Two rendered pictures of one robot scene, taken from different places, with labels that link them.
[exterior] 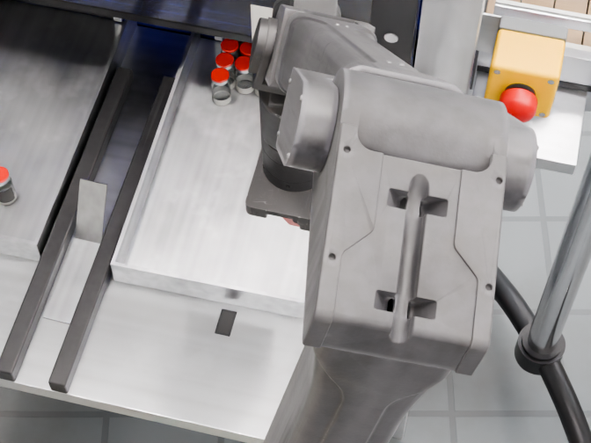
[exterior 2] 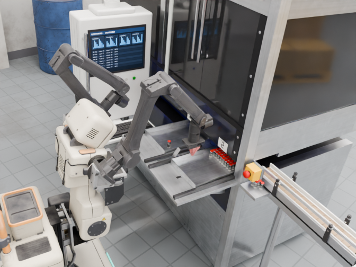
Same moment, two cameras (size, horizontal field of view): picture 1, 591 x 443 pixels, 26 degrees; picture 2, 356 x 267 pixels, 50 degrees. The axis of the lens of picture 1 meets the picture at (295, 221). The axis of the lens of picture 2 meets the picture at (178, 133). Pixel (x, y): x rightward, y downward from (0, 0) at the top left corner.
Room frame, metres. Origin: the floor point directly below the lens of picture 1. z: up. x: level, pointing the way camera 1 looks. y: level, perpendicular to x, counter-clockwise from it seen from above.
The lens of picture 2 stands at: (-0.64, -1.03, 2.25)
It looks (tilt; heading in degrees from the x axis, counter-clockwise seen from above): 33 degrees down; 42
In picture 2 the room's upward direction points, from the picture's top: 6 degrees clockwise
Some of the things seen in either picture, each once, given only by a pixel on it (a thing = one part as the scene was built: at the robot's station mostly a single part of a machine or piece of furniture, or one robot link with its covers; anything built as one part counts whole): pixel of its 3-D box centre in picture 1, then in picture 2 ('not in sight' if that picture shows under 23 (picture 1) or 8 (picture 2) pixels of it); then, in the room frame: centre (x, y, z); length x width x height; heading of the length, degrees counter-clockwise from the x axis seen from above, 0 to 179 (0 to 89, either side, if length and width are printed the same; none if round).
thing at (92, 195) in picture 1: (75, 250); (168, 154); (0.68, 0.23, 0.91); 0.14 x 0.03 x 0.06; 165
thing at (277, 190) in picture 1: (295, 150); (194, 136); (0.61, 0.00, 1.19); 0.10 x 0.07 x 0.07; 166
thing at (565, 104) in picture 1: (526, 111); (256, 188); (0.90, -0.27, 0.87); 0.14 x 0.13 x 0.02; 166
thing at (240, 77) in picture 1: (292, 83); (222, 159); (0.91, 0.00, 0.90); 0.18 x 0.02 x 0.05; 77
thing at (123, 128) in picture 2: not in sight; (124, 128); (0.74, 0.73, 0.82); 0.40 x 0.14 x 0.02; 168
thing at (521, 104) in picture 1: (518, 101); (247, 174); (0.81, -0.23, 0.99); 0.04 x 0.04 x 0.04; 76
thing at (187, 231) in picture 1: (270, 164); (206, 165); (0.80, 0.03, 0.90); 0.34 x 0.26 x 0.04; 167
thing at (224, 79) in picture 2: not in sight; (229, 60); (0.92, 0.08, 1.51); 0.43 x 0.01 x 0.59; 76
******
* HOW TO COMPLETE THIS TASK
Write the records out again verbatim and omit the pictures they contain.

* OUTPUT FOR THIS TASK
Two rendered pictures of one robot scene, taken from different places, with labels that link them.
[exterior] 
[exterior 2] 
Same moment, two cameras (size, horizontal field of view): picture 1, 591 x 443 pixels, 26 degrees; picture 2, 356 x 267 pixels, 50 degrees. The axis of the lens of picture 1 meets the picture at (295, 221). The axis of the lens of picture 2 meets the picture at (178, 133). Pixel (x, y): x rightward, y downward from (0, 0) at the top left corner.
Room frame, metres. Origin: the floor point directly below the lens of picture 1. z: up. x: level, pointing the way camera 1 looks. y: level, perpendicular to x, counter-clockwise from it seen from above.
The lens of picture 2 stands at: (-0.64, -1.03, 2.25)
It looks (tilt; heading in degrees from the x axis, counter-clockwise seen from above): 33 degrees down; 42
In picture 2 the room's upward direction points, from the picture's top: 6 degrees clockwise
Some of the things seen in either picture, each once, given only by a pixel on it (a thing = one part as the scene was built: at the robot's station mostly a single part of a machine or piece of furniture, or one robot link with its covers; anything built as one part counts whole): pixel of its 3-D box centre in picture 1, then in picture 2 ('not in sight' if that picture shows under 23 (picture 1) or 8 (picture 2) pixels of it); then, in the room frame: centre (x, y, z); length x width x height; heading of the length, degrees counter-clockwise from the x axis seen from above, 0 to 179 (0 to 89, either side, if length and width are printed the same; none if round).
thing at (92, 195) in picture 1: (75, 250); (168, 154); (0.68, 0.23, 0.91); 0.14 x 0.03 x 0.06; 165
thing at (277, 190) in picture 1: (295, 150); (194, 136); (0.61, 0.00, 1.19); 0.10 x 0.07 x 0.07; 166
thing at (565, 104) in picture 1: (526, 111); (256, 188); (0.90, -0.27, 0.87); 0.14 x 0.13 x 0.02; 166
thing at (240, 77) in picture 1: (292, 83); (222, 159); (0.91, 0.00, 0.90); 0.18 x 0.02 x 0.05; 77
thing at (123, 128) in picture 2: not in sight; (124, 128); (0.74, 0.73, 0.82); 0.40 x 0.14 x 0.02; 168
thing at (521, 104) in picture 1: (518, 101); (247, 174); (0.81, -0.23, 0.99); 0.04 x 0.04 x 0.04; 76
thing at (187, 231) in picture 1: (270, 164); (206, 165); (0.80, 0.03, 0.90); 0.34 x 0.26 x 0.04; 167
thing at (224, 79) in picture 2: not in sight; (229, 60); (0.92, 0.08, 1.51); 0.43 x 0.01 x 0.59; 76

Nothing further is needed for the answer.